**Work item**
In the records below, find each line that holds "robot" and return it.

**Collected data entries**

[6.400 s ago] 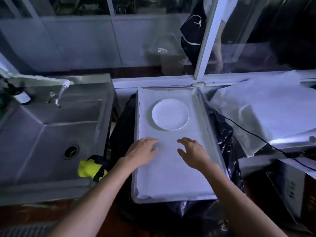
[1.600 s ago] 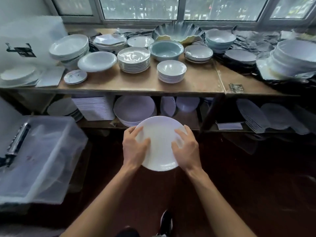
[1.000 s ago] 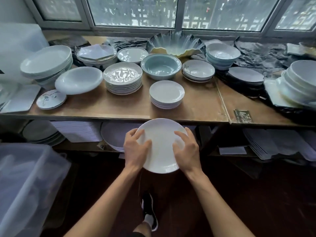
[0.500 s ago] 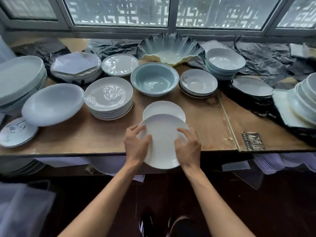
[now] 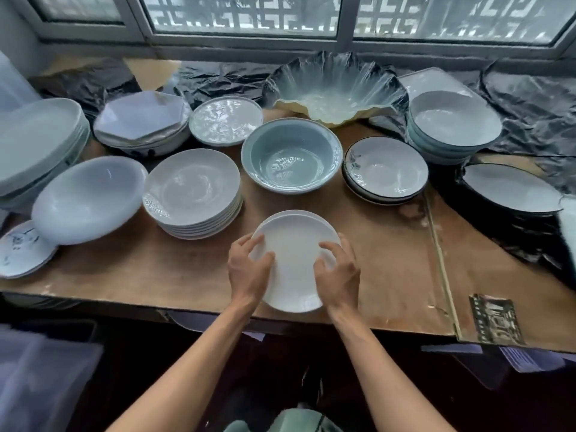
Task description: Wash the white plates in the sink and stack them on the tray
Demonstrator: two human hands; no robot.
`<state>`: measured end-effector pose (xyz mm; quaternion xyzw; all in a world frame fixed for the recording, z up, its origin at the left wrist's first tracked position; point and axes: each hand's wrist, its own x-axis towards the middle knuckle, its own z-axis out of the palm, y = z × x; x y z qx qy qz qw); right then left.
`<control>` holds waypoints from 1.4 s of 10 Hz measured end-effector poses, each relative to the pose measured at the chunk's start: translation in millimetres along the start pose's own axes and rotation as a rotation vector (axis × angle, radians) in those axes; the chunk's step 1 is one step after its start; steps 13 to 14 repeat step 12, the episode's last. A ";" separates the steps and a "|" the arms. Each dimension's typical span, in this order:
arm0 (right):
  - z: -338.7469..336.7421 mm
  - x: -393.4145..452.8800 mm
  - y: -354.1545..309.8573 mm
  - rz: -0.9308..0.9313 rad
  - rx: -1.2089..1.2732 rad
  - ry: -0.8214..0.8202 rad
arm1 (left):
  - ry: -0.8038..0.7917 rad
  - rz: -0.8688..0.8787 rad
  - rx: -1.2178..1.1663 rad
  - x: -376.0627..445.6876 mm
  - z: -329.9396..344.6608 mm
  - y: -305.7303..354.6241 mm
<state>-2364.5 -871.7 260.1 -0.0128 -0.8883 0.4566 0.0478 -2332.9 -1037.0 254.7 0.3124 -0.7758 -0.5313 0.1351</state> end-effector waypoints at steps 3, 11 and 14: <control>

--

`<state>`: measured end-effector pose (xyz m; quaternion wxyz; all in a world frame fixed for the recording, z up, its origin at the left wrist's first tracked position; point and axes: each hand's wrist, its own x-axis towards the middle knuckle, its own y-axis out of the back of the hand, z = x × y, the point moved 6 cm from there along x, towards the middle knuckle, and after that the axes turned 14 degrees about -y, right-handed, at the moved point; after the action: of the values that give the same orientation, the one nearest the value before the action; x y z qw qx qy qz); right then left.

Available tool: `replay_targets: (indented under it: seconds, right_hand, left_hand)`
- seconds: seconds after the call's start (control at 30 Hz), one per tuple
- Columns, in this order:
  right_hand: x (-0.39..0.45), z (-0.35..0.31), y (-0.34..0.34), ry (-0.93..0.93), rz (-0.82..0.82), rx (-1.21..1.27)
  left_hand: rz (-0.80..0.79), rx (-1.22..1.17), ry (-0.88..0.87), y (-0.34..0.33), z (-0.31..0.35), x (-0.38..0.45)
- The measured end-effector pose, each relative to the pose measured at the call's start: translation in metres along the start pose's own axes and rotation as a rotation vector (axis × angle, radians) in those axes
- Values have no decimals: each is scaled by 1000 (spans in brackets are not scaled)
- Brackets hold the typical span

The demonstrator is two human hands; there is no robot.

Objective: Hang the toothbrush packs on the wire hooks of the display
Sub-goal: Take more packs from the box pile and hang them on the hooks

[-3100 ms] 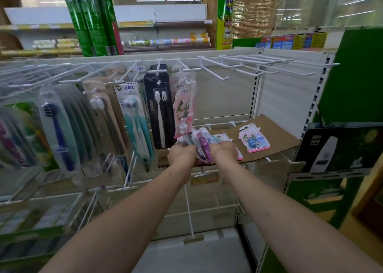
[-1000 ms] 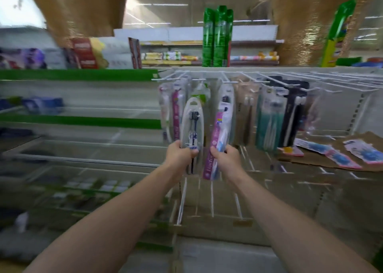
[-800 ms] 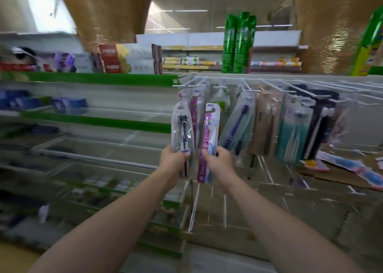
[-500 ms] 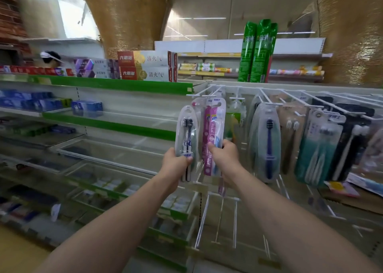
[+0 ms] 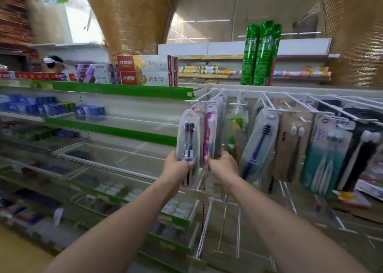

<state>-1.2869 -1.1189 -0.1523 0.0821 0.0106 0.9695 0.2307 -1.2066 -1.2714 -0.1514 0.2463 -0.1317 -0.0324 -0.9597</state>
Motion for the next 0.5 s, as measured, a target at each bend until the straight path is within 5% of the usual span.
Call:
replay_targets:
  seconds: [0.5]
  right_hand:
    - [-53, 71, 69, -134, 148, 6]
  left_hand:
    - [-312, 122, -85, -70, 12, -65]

**The answer**
Demonstrator: two human hands; no robot.
The demonstrator is two human hands; there is no robot.

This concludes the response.